## SOURCE DATA:
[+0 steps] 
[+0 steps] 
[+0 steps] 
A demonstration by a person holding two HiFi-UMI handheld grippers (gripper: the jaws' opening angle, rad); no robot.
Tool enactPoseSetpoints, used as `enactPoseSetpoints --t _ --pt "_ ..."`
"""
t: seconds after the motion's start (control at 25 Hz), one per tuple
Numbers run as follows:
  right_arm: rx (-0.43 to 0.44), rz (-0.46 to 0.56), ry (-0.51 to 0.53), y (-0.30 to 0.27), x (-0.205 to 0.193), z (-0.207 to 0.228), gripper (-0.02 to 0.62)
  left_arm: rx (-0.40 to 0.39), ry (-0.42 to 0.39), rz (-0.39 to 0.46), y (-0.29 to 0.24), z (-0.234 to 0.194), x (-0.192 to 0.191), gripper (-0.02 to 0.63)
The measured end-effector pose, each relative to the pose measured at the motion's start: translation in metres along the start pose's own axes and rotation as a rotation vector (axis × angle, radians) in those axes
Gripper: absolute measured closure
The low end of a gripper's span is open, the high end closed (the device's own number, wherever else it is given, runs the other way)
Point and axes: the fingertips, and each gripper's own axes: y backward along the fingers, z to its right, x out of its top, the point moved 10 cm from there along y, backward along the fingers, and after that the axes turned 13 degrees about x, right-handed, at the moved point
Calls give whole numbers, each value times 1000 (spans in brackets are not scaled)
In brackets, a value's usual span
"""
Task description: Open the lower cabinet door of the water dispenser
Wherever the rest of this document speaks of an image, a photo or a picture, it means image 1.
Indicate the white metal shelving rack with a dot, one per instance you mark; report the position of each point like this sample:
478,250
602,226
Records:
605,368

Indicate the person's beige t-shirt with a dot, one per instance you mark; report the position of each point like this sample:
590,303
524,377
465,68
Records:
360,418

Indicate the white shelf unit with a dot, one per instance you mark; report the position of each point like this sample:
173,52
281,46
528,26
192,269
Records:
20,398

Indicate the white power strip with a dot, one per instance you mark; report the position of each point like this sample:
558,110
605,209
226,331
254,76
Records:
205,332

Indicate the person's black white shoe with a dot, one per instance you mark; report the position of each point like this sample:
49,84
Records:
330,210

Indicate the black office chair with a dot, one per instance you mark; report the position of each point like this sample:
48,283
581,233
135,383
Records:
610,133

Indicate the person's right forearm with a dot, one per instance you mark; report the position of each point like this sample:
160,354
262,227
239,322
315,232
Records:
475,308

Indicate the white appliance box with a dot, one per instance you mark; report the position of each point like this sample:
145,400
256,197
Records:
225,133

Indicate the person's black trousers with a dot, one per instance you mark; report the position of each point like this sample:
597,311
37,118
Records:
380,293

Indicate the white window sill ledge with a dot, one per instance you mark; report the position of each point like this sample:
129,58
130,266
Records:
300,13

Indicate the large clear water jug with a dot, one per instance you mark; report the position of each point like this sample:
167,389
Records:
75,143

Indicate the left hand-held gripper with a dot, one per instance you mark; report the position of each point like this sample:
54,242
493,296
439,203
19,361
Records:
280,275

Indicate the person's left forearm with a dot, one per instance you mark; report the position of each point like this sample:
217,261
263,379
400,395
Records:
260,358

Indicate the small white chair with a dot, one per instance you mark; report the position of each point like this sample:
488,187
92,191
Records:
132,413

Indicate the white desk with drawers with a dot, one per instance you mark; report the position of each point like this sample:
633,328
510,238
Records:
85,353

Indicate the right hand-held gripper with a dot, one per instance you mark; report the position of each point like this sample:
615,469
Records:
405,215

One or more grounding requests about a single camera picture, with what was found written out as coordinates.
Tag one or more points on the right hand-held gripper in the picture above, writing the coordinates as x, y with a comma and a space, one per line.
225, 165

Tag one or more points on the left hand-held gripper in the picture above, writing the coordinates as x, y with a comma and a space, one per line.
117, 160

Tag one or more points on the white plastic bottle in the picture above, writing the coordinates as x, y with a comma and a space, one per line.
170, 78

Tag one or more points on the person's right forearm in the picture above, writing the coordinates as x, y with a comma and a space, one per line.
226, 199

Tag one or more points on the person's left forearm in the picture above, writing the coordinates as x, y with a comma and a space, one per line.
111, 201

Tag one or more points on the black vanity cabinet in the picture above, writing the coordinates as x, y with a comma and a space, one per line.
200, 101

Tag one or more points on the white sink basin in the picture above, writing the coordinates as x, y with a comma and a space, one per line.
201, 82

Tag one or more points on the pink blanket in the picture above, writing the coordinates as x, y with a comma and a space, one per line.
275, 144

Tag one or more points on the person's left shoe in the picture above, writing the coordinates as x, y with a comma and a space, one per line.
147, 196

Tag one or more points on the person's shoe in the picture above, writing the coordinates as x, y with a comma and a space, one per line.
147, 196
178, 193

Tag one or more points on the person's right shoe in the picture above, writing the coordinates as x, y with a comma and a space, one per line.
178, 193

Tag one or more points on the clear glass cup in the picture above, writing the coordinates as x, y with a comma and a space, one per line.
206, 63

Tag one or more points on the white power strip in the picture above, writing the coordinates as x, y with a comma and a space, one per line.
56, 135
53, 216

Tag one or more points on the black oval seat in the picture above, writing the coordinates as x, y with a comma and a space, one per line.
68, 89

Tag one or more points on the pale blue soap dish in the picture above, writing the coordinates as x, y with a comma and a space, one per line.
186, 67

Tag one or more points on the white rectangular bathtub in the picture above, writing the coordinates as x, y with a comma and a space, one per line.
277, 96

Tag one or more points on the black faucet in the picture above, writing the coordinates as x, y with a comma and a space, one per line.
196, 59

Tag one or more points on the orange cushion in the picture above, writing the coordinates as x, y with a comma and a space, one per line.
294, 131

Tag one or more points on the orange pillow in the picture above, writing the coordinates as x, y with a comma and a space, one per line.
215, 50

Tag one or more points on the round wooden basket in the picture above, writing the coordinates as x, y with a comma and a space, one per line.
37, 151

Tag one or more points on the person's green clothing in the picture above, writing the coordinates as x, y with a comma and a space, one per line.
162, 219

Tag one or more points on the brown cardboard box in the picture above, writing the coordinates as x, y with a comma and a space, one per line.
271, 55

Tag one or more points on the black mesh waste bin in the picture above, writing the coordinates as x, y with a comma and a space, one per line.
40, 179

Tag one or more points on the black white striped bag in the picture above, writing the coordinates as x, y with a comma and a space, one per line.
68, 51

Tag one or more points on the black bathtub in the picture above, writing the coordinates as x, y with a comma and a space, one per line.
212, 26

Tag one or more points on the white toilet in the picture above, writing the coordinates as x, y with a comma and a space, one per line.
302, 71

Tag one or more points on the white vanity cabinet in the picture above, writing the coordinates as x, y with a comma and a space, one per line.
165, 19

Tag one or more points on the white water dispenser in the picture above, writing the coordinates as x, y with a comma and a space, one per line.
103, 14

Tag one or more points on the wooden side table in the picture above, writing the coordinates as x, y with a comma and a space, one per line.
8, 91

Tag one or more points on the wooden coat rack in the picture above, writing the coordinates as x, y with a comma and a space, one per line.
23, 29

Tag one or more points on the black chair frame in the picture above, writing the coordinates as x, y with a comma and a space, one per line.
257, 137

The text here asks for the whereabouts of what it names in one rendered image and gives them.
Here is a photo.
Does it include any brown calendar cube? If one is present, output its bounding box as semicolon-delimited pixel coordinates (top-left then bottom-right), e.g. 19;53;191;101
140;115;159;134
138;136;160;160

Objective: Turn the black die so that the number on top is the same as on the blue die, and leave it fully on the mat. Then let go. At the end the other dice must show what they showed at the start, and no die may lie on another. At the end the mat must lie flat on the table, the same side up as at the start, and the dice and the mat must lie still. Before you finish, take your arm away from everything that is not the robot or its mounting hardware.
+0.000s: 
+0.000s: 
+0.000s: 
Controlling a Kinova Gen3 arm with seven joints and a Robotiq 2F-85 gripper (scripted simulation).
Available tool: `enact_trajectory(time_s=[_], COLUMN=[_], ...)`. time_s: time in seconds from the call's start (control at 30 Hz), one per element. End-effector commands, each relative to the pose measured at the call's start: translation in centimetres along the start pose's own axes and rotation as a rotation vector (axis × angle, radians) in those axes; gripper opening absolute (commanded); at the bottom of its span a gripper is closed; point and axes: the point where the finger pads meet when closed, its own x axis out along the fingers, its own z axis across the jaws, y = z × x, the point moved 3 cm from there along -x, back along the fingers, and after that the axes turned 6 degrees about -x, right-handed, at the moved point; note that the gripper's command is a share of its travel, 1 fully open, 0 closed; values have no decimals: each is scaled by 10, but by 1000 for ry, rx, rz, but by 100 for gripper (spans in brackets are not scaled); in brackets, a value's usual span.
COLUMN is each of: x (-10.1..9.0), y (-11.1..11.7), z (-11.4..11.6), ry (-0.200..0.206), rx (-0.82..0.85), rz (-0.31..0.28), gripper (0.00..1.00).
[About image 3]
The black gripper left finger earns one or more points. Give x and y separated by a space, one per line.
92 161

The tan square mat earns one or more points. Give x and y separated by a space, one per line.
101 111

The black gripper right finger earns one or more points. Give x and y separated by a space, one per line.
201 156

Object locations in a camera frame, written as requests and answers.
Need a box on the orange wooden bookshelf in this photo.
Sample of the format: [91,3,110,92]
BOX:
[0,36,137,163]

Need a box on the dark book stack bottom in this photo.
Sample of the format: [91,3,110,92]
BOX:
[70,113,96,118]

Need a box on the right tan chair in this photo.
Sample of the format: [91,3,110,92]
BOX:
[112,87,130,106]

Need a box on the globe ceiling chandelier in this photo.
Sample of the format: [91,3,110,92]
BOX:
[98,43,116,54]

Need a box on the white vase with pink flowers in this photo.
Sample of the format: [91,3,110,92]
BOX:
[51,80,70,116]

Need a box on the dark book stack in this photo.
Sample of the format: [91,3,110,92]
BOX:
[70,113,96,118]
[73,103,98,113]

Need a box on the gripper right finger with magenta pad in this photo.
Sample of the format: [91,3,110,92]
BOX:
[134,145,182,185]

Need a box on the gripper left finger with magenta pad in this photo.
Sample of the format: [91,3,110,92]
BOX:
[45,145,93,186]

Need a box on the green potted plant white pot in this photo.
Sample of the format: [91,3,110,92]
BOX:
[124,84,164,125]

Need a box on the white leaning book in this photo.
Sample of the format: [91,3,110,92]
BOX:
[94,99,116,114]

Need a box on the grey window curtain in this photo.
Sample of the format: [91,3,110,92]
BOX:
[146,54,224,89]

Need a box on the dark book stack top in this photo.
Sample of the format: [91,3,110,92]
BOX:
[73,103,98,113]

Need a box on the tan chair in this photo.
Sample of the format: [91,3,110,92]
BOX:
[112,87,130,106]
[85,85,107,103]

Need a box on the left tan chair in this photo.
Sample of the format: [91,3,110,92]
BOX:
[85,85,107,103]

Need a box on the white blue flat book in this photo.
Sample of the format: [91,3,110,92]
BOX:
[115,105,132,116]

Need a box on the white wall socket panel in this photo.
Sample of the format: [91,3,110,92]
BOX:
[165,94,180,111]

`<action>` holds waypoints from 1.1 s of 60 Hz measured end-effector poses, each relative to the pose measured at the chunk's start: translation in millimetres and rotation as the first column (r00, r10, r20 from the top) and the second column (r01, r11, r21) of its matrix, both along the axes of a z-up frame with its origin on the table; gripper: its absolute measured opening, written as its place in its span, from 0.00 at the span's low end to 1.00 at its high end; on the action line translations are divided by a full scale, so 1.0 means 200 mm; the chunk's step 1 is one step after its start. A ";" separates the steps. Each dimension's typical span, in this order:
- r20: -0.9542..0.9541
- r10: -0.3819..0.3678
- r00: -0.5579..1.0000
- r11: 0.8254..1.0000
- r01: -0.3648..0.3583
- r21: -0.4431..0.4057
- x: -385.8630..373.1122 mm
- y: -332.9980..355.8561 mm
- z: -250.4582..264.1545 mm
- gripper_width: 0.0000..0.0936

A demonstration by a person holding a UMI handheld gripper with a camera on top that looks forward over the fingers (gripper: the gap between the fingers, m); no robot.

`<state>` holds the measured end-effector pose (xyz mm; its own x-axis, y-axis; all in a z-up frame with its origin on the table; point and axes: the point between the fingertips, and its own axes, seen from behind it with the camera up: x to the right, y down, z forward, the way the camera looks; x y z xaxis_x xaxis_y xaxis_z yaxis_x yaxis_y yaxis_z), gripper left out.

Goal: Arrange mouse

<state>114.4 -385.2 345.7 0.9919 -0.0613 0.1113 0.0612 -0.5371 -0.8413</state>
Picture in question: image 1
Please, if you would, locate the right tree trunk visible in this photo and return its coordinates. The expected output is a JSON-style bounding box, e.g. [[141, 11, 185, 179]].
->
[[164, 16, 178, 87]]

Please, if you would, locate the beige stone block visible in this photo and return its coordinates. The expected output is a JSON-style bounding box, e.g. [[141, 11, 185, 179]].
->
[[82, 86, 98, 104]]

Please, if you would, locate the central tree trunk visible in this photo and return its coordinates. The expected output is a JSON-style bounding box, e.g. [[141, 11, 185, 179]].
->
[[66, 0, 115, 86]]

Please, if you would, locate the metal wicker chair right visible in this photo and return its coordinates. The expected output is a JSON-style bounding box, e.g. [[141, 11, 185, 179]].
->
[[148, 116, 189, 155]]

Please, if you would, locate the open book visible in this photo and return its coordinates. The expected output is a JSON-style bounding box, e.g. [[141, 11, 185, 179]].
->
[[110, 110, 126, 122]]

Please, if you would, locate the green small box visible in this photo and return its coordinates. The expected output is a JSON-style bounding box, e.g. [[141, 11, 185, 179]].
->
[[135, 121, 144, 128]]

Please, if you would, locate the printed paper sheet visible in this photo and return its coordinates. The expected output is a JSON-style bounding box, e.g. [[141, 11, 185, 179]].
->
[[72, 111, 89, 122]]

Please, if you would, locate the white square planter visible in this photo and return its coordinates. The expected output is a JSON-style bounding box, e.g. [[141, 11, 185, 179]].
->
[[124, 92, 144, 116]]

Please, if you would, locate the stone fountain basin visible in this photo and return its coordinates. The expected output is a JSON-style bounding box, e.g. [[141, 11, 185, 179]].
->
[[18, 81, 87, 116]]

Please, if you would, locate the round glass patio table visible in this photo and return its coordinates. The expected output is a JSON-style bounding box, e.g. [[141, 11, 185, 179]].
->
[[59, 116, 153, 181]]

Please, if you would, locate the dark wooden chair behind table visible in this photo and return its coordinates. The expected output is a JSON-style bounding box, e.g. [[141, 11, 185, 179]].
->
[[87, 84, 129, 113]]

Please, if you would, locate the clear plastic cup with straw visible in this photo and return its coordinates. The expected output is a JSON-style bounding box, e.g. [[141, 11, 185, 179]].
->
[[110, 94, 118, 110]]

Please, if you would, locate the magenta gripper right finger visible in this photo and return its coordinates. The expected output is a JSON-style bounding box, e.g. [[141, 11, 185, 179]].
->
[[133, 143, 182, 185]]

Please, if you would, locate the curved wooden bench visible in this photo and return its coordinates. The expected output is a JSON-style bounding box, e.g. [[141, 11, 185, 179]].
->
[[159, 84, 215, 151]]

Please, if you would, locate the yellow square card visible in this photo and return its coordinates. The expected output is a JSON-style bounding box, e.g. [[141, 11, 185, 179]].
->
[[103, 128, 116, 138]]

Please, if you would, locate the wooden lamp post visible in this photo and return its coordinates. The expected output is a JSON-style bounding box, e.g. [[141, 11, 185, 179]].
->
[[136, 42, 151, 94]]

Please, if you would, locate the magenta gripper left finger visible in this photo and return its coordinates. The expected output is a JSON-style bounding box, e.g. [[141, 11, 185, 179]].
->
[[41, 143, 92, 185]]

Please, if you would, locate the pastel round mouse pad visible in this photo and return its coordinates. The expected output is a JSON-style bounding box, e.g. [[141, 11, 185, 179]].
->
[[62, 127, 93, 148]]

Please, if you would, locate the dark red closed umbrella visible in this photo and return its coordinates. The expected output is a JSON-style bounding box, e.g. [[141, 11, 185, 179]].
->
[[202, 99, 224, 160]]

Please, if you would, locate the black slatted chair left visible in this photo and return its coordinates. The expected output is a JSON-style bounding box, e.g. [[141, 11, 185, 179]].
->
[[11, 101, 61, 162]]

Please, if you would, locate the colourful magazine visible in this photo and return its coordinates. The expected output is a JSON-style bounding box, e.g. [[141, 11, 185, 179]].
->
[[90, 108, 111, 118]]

## YOUR OBJECTIVE:
Each line above that holds the string "flat" should be copied and shown.

## RESPONSE FOR THIS EXERCISE:
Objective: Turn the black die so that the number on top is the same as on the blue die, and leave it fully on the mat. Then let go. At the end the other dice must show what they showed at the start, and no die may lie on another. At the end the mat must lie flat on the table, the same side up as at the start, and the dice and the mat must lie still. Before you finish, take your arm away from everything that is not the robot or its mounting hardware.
Need a box on the white blue flat book in this photo.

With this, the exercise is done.